## What is required
Would you write out the listing verbatim and skip every picture in it?
(Source data)
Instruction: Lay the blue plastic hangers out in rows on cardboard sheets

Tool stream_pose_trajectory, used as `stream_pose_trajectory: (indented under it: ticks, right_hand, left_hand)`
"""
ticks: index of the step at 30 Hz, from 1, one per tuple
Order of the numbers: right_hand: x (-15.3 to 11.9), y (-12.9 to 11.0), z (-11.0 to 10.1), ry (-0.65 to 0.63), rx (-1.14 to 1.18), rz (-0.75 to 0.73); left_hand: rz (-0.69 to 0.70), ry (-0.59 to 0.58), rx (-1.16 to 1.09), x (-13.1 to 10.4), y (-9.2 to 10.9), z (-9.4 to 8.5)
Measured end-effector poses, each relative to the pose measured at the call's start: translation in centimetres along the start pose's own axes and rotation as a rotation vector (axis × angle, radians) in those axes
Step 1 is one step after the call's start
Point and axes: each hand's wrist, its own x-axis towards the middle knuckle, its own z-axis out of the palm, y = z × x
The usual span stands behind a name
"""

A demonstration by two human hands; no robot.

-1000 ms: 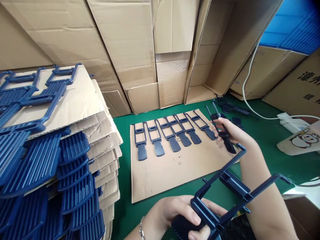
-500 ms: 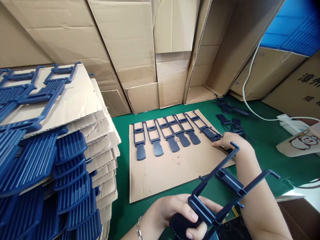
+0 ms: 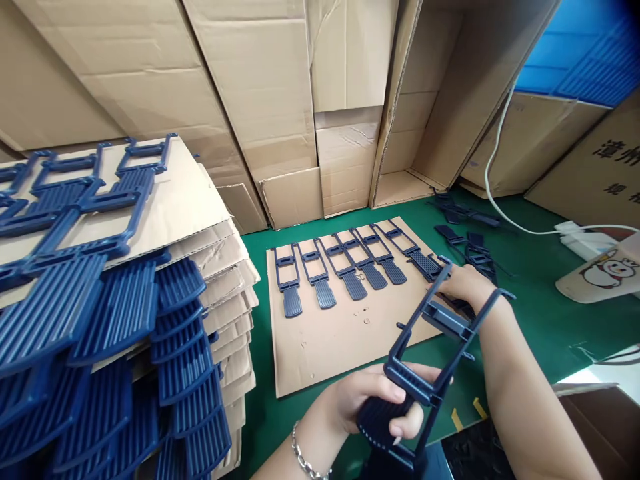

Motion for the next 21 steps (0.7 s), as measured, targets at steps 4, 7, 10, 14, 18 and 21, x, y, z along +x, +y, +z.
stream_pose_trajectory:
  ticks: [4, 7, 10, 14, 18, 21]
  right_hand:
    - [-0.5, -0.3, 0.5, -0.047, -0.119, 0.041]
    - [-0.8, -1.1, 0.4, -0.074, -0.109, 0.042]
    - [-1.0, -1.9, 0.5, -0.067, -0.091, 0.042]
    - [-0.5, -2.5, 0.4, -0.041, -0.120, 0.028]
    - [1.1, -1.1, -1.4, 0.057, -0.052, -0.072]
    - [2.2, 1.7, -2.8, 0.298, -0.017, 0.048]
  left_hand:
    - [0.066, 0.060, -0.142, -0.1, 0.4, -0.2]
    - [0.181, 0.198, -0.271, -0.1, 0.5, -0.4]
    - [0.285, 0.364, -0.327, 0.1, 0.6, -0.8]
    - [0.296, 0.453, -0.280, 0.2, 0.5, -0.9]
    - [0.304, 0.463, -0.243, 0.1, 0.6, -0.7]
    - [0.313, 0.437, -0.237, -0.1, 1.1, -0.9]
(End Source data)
## Response to this exercise
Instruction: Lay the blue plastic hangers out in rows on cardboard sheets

Tool stream_pose_trajectory, used as `stream_pose_trajectory: (indented under it: ticks, right_hand, left_hand)`
"""
ticks: index of the step at 30 Hz, from 1, one per tuple
Order of the numbers: right_hand: x (-15.3 to 11.9), y (-12.9 to 11.0), z (-11.0 to 10.1), ry (-0.65 to 0.63), rx (-1.14 to 1.18), rz (-0.75 to 0.73); left_hand: rz (-0.69 to 0.70), ry (-0.59 to 0.58), rx (-1.16 to 1.09), x (-13.1 to 10.4), y (-9.2 to 10.9), z (-9.4 to 8.5)
Measured end-effector poses, each relative to the pose measured at the call's start: translation in centimetres along the start pose's own axes and rotation as a rotation vector (axis × angle, radians) in those axes
Step 1 is one step after the call's start
Point and axes: each hand's wrist, its own x-axis towards the middle knuckle, its own z-axis out of the palm, y = z × x
The usual span stands behind a name
"""

A demonstration by two human hands; no robot.

-1000 ms: 
-500 ms: 
+0 ms: 

Motion for the next 21 steps (0.7 s), as measured, targets at steps 4, 7, 10, 14, 18 and 21, x, y, z along +x, +y, +z.
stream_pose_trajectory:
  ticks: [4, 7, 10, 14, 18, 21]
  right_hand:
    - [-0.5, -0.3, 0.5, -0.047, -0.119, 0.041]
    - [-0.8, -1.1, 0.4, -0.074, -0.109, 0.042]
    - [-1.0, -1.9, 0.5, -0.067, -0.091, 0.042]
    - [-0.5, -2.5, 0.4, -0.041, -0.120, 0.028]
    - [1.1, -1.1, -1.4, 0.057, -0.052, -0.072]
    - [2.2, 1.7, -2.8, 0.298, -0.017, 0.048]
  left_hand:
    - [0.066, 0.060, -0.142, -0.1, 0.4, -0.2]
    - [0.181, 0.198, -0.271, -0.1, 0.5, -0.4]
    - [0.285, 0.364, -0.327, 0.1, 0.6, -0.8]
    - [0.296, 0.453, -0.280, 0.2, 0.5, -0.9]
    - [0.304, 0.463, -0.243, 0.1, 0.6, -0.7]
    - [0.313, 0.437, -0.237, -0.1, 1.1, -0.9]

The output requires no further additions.